Try it: With pictures left out, copy exactly every line from the one containing "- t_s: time" through the end of the material.

● ● ●

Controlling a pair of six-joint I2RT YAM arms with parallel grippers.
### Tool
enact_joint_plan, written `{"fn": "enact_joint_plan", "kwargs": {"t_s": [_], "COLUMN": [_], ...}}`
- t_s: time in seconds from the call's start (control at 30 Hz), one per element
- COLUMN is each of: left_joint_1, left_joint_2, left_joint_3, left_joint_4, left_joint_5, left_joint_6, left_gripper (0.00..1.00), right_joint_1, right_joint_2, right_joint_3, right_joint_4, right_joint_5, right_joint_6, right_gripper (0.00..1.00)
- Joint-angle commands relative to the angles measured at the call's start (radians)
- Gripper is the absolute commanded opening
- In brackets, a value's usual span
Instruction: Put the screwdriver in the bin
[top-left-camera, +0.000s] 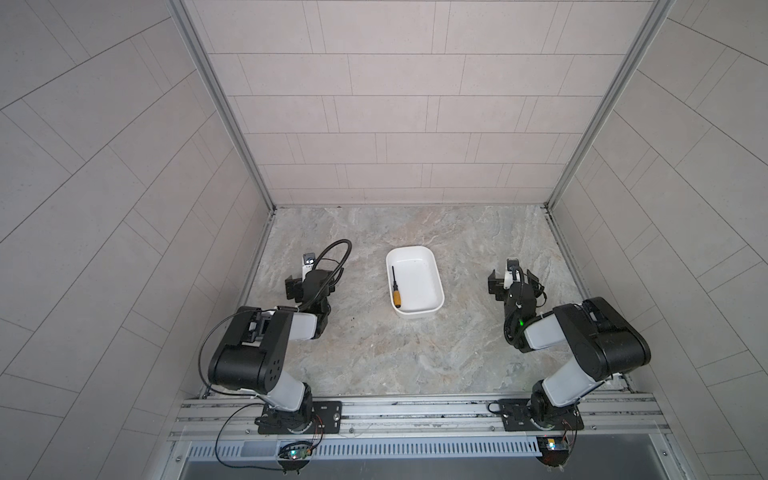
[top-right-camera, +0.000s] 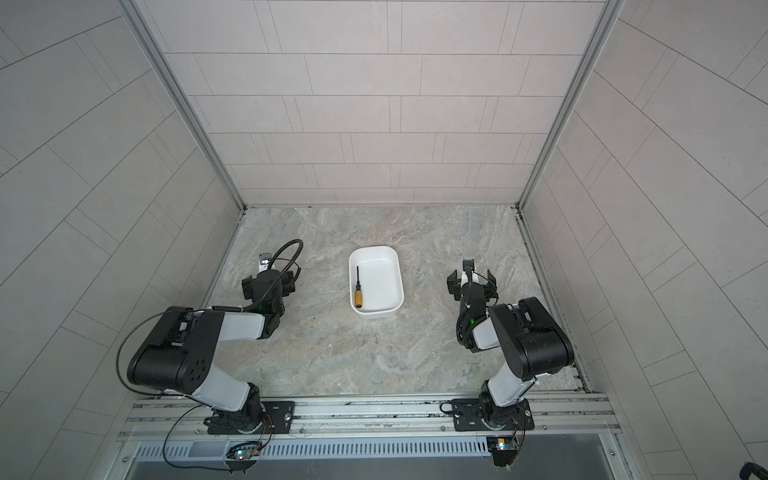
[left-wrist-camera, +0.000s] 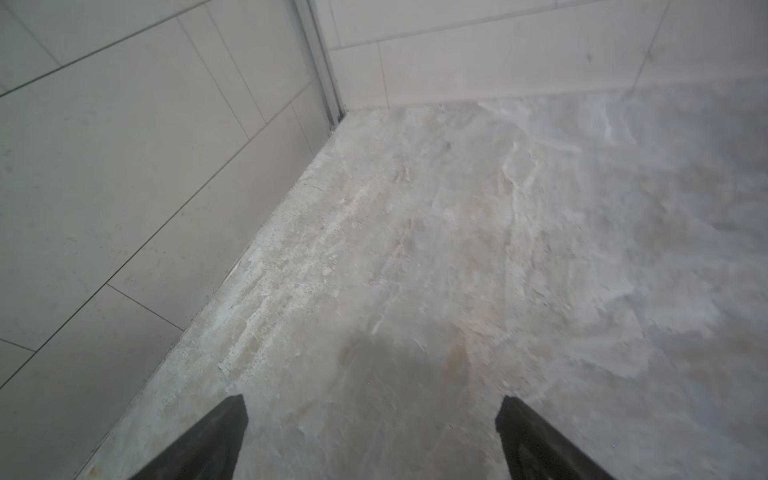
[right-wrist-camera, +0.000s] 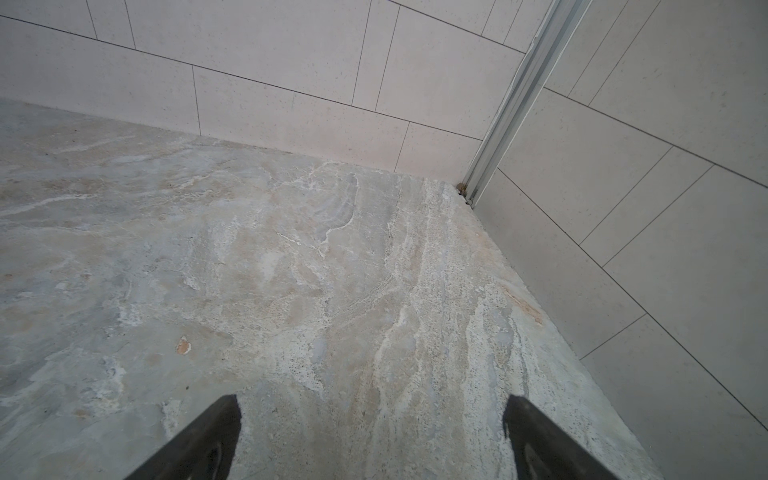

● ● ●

Solved exercise:
- t_s: time in seconds from the call's start (control at 30 Hz), one per element
- COLUMN is each of: left_joint_1, left_joint_2, left_joint_3, left_joint_4, left_joint_5, left_joint_6, left_gripper (0.00..1.00), right_joint_1, right_joint_2, right_joint_3, right_joint_4, right_joint_5, right_joint_6, right_gripper (0.00..1.00)
- Joint-angle commands relative to the angles measured at the call's start (radians)
- Gripper is the absolute commanded opening
- In brackets, a value's usual span
Instruction: Put the screwdriver in the bin
[top-left-camera, +0.000s] 
[top-right-camera, +0.000s] 
[left-wrist-camera, +0.000s] 
[right-wrist-camera, +0.000s] 

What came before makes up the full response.